The people of CASTLE Lab
Warren B. Powell taught at Princeton University for 39 years, where he was a founding member of the Department of Operations Research and Financial Engineering. In 1990 he founded CASTLE Laboratory, which he directed until his retirement in 2020. He also founded PENSA, the Princeton Laboratory for Energy Systems Analysis, in 2008 until 2014 when he merged it into CASTLE. See his biographic summary for the full story.
Special recognition is due to my first Ph.D. student, Hugo Simao, who returned in 1990 as the first full-time staff member of CASTLE Lab, where he stayed until his retirement 30 years later. Hugo anchored the lab, providing the skill and leadership that could only come from his steady presence, incredible modeling and software skills.

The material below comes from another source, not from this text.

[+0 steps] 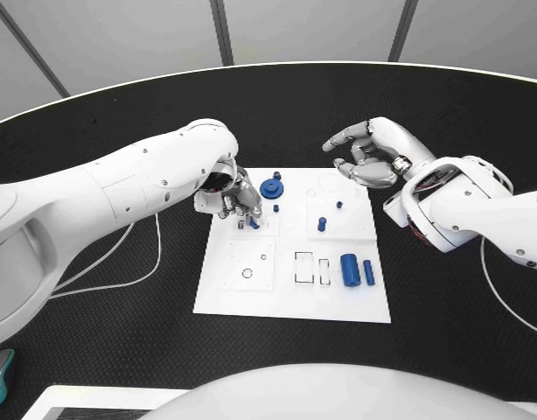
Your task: Assemble the parts on the task board
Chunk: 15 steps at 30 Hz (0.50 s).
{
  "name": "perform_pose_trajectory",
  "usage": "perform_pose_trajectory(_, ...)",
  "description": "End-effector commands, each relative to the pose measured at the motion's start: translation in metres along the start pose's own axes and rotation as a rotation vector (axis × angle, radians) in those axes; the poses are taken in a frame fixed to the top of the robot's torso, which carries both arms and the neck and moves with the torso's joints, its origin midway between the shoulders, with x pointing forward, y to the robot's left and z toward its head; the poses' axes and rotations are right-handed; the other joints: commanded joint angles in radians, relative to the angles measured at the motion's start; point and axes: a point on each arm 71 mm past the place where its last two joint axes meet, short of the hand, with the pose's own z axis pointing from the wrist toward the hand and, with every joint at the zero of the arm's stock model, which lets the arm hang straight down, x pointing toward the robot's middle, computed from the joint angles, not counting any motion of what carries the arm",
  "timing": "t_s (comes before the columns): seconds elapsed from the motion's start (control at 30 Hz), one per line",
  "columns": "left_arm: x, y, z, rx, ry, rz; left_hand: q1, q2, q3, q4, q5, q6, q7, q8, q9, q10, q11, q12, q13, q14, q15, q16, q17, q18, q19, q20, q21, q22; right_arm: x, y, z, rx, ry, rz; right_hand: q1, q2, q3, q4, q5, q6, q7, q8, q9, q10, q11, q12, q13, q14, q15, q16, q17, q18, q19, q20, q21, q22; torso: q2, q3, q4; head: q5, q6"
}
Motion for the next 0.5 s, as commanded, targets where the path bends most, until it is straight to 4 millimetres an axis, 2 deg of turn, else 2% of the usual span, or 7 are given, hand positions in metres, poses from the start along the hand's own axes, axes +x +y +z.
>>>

Hugo played the central role on projects with Yellow Freight System, Air Products and Chemicals, Schneider National (producing the software that launched Optimal Dynamics), and the development of the energy planning model, SMART-ISO. Just as important was his ability to teach and nurture students getting used to serious experimental work.
I also need to highlight the work of Belgacem Bouzaiene-Ayari, who joined the lab in 1996 as a senior staff member. He handled a number of important projects, but two that really stand out are the development of our locomotive planning model (PLASMA) for Norfolk Southern Railway, and writing Pilotview, a powerful graphics package that was central to our ability to understand and debug these complex models.
Jump to any of the following topics:
- Academic Family Tree
- My last semester
- Post-doctoral placement (15, 11 academic)
- Academic placement (15)
- Research laboratories (5)
- Industry (19)
- Masters theses (11)
Academic Family Tree
70 graduate students (MSE and Ph.D.), post-docs and technical staff, and over 200 senior theses. Graduate students and post-docs found placements in Cornell (2), Columbia, University of Pennsylvania, Yale, University of Maryland, University of Washington, University of Pittsburgh, London School of Economics, University of Toronto, University of Waterloo, University of Buffalo, Lehigh, Stevens Institute of Technology, University of Muenster, University of Twente, Korea University, along with a number of national labs and leading companies.
I would later learn that my 200 senior theses represented the most in the history of Princeton University among research-active faculty. Since their work was not constrained by the need for funding, I found that I could explore an incredibly wide range of topics, often guided by the interests of the students. It was with the undergraduates that I was able to jump-start my energy systems lab before I had lined up funding, as well as explore a number of topics that I simply found interesting. I had a steady flow of students interested in health, an important research area that was otherwise difficult to pursue at Princeton.
The contributions of this talented group of students were central to the progress we made at CASTLE Lab. I spent countless hours struggling with how to model and solve the endless array of applications that I used to motivate our work in sequential decision problems. Most important were the lessons we learned from this computational work.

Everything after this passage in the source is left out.